Your task is to copy each line of the material below that includes "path".

*** Opening MATERIAL TO PROCESS ***

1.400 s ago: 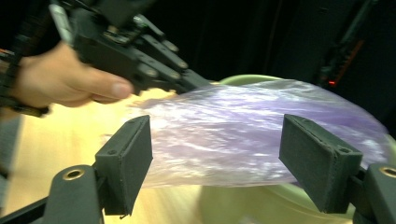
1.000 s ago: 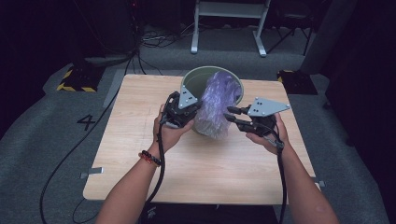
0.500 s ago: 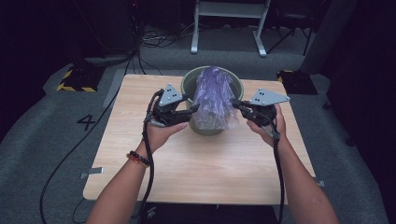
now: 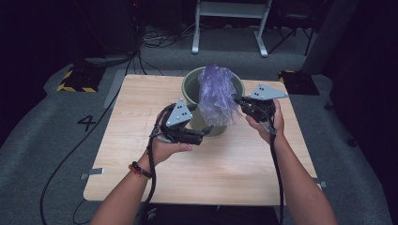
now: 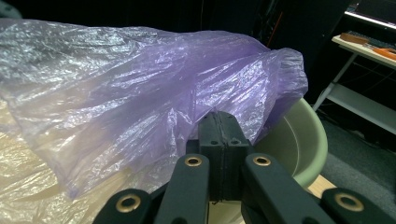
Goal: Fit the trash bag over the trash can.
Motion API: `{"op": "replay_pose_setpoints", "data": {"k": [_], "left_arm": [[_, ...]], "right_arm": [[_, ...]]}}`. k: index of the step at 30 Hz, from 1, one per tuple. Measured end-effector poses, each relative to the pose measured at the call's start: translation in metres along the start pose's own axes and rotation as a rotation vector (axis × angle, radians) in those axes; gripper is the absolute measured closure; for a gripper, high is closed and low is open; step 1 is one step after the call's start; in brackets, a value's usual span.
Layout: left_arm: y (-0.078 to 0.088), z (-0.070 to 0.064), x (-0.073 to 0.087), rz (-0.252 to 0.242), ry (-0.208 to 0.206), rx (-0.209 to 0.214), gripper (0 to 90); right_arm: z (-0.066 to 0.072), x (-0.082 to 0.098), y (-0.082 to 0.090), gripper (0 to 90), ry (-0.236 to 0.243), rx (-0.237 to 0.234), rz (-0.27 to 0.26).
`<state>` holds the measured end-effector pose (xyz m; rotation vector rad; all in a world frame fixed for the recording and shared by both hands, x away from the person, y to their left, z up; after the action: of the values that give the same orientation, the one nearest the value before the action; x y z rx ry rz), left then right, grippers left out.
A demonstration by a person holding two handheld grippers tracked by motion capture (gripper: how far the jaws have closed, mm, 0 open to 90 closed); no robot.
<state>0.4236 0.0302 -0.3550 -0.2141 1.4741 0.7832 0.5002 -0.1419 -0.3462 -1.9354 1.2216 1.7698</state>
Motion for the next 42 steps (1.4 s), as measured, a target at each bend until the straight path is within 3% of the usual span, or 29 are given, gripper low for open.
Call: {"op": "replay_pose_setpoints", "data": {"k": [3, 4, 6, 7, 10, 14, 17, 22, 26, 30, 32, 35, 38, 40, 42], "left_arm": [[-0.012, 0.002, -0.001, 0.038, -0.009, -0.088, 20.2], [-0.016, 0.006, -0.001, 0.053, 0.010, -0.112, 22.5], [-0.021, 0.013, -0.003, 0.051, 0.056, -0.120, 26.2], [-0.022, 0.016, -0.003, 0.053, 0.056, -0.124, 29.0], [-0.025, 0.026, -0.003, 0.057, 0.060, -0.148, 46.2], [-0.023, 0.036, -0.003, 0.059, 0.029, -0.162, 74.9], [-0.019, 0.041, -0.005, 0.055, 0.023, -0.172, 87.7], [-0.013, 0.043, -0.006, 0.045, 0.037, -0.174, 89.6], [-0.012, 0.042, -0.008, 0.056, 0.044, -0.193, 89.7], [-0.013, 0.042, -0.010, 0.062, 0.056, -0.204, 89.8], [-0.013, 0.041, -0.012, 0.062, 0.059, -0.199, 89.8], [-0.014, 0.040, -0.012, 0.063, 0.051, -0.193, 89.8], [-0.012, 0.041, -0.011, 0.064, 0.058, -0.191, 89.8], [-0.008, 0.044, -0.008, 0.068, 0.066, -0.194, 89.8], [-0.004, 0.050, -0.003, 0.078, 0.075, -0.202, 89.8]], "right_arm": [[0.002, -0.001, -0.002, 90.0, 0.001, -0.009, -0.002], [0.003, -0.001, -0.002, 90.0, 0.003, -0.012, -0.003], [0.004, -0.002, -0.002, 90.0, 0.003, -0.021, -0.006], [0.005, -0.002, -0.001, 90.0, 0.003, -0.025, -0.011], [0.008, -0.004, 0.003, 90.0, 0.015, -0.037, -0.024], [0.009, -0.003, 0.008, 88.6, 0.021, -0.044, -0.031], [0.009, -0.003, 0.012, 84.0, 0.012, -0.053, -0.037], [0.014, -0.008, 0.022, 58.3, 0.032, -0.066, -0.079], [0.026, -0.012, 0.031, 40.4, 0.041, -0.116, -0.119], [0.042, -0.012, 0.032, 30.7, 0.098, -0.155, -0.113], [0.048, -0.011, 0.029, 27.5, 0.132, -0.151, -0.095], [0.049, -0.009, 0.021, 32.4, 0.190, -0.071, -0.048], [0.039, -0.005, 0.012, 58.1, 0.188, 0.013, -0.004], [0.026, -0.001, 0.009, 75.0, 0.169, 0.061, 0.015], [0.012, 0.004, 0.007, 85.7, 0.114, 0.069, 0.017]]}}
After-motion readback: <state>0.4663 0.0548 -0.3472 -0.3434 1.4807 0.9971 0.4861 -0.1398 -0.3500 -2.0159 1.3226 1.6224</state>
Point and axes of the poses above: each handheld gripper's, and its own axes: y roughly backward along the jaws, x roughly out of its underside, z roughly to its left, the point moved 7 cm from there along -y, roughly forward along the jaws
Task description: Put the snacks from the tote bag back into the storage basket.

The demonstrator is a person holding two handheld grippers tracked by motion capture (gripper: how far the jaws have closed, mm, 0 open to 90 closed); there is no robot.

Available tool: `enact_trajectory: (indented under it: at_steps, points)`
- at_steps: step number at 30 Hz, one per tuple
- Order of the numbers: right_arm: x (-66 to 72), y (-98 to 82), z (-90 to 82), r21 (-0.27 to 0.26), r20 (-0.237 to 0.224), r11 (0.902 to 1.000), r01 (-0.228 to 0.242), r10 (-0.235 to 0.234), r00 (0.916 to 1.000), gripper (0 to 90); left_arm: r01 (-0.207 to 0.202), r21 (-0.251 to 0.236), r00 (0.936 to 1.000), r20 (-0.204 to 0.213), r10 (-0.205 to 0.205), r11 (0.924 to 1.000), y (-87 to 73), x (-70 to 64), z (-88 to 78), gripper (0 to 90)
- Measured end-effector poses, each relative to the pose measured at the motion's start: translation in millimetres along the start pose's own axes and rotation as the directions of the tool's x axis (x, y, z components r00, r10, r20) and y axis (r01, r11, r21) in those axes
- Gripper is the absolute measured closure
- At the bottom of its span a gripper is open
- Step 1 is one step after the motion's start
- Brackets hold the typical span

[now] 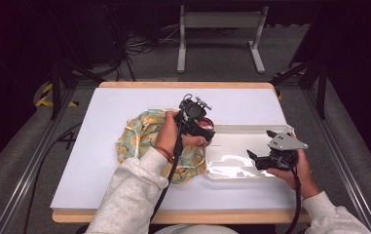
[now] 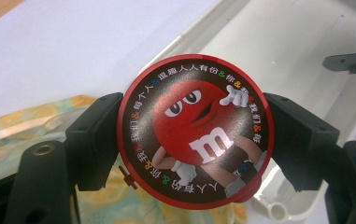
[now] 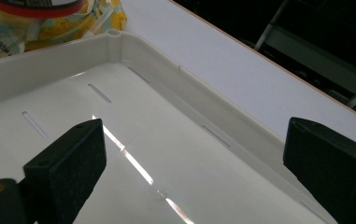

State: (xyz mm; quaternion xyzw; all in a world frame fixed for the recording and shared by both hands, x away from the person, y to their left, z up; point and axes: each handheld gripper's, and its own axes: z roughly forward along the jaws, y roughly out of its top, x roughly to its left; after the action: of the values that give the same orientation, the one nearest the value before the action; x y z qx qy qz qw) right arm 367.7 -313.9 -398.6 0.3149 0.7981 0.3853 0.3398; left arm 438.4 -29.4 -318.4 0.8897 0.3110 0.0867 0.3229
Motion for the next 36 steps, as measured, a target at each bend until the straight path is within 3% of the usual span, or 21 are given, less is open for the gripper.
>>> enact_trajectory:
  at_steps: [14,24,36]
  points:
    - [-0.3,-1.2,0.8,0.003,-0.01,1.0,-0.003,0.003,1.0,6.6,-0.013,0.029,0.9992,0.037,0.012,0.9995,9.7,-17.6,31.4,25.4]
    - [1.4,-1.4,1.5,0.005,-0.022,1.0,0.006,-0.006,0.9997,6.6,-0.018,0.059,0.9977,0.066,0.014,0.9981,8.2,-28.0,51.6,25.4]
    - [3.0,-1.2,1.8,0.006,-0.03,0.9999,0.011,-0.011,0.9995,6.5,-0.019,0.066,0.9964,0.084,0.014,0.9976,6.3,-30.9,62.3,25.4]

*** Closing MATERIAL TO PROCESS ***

- RESULT OF THIS TASK:
Motion for the next 42 steps (1.4 s), as measured, a target at each bend until the straight path is within 3% of the usual span, or 29 are given, gripper low for open.
Motion for the next 36 steps, as measured, a target at each bend until the straight path is within 3% of the usual span, or 21 are given, less is open for the gripper.

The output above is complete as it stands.